Le 5 mars 2019

La food est-elle meilleure que la nourriture?

Nos voisins d’Outre-Manche sont loin d’être réputés pour leur gastronomie, pourtant les néologismes culinaires viennent presque tous de l’anglais. Des termes comme street-food, food-tech, ou food porn envahissent le langage, comme si, en anglais, manger était soudainement devenu moderne. 

L’anglicisme food ne vient pas se substituer à « nourriture », dont il est pourtant la traduction littérale. Pas plus qu’à « alimentaire », ou à « restauration ».

Il désigne un certain nombre de tendances ou de nouvelles pratiques. Par exemple le foodporn, un hashtag populaire sur les réseaux sociaux, souvent accolé à des photos alléchantes de plats bien présentés. La street-food en est un autre exemple : il s’agit de la nourriture vendue dans les stands ou les camions qui envahissant l’espace urbain et proposent des plats rapides à préparer que l’on peut manger sur le pouce.
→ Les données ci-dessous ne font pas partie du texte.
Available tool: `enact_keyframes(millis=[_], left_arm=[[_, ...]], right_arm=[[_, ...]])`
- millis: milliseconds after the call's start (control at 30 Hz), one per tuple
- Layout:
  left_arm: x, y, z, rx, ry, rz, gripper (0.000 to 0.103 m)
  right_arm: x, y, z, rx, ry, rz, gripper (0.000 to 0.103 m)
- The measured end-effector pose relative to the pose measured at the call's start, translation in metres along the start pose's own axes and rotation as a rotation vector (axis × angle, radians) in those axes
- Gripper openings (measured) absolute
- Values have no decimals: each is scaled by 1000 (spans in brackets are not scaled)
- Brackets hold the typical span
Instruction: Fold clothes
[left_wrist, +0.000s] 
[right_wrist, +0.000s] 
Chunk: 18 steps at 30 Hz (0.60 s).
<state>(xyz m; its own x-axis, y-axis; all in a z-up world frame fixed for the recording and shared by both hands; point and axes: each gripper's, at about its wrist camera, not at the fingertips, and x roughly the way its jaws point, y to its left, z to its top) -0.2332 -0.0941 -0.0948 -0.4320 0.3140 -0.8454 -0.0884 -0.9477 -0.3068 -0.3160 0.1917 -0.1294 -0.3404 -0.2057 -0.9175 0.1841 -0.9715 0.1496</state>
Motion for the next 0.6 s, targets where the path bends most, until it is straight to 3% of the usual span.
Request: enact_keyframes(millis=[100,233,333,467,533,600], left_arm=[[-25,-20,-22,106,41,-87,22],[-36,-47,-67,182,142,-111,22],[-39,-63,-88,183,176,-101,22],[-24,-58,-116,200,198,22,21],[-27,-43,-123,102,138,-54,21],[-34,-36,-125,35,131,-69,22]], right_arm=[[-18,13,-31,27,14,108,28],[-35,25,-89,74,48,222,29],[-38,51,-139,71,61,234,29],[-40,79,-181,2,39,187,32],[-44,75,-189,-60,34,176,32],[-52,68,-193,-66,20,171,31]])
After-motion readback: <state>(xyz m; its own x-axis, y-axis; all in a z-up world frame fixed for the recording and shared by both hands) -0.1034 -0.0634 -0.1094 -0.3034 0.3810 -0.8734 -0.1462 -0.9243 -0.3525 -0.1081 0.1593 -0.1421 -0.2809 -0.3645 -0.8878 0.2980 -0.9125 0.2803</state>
Ainsi, travailler « dans la food » ne signifie pas simplement être restaurateur, ou chef. Cela implique que l’on a appuyé cette activité sur un concept bien déterminé, qui se veut novateur.
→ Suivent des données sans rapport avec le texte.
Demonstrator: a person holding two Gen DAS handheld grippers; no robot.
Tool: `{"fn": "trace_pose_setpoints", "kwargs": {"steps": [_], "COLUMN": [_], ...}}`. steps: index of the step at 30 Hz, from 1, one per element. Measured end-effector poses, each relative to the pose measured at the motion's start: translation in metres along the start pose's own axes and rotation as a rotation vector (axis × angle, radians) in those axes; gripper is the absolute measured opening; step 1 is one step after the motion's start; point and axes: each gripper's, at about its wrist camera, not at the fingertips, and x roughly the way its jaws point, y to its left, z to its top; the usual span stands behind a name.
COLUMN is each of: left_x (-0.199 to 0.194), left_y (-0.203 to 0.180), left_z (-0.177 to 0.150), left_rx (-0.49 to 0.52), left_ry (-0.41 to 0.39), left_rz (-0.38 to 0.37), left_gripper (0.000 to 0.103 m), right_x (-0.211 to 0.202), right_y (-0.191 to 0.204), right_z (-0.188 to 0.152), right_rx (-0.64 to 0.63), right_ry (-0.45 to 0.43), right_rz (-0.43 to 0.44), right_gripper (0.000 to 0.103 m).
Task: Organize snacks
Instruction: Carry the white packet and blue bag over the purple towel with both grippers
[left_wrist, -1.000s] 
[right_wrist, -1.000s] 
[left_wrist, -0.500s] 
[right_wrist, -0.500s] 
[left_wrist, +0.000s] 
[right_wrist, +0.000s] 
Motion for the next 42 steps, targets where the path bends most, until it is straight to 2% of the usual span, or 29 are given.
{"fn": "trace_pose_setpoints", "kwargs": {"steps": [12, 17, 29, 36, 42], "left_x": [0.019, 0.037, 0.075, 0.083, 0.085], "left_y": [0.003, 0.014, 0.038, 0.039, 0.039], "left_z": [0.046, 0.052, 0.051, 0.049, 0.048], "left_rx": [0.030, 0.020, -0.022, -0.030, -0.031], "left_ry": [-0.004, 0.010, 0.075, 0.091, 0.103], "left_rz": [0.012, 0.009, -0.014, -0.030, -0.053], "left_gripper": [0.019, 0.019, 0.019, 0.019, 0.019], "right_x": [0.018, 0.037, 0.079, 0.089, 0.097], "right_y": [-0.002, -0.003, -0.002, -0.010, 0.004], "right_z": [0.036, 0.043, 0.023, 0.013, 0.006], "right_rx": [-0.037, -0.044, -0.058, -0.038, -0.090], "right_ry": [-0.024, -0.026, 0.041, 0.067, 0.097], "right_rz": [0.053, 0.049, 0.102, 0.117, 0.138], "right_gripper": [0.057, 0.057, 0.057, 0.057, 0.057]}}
Food n’est donc pas un terme univoque qui désignerai des pratiques bien définies. Il s’agit plutôt d’une façon d’impliquer, par l’usage de l’anglais, que la pratique désignée est moderne. Utiliser la langue de Shakespeare pour donner une impression de nouveauté est un phénomène courant au-delà du seul secteur de l’alimentation. Les nouvelles technologies sont particulièrement férues de ce procédé, et des expressions comme liker ou disrupter sont désormais courantes.

Emprunter des noms désignant des innovations technologiques récentes n’ayant pas d’équivalent en français se comprend. Ce n’est cependant pas le cas pour food un mot qui a lui, un équivalent strict. C’est précisément parce qu’on emploi souvent l’anglais pour désigner des innovations technologiques qu’il est associé avec la modernité. En cela, food hérite de cette association en ayant l’air bien plus in que ‘nourriture’. Dans un monde où la course à la nouveauté est reine, pas surprenant que l’on cherche à nous présenter le contenu de nos assiettes comme innovant

Notons tout de même que l’on observe Outre-Manche, le phénomène inverse : franciser un terme culinaire lui donne immédiatement un cachet d’excellence. À tel point qu’une chaîne de sandwichs a été baptisée « Prêt-à-manger », espérant sans doute ainsi gagner en prestige.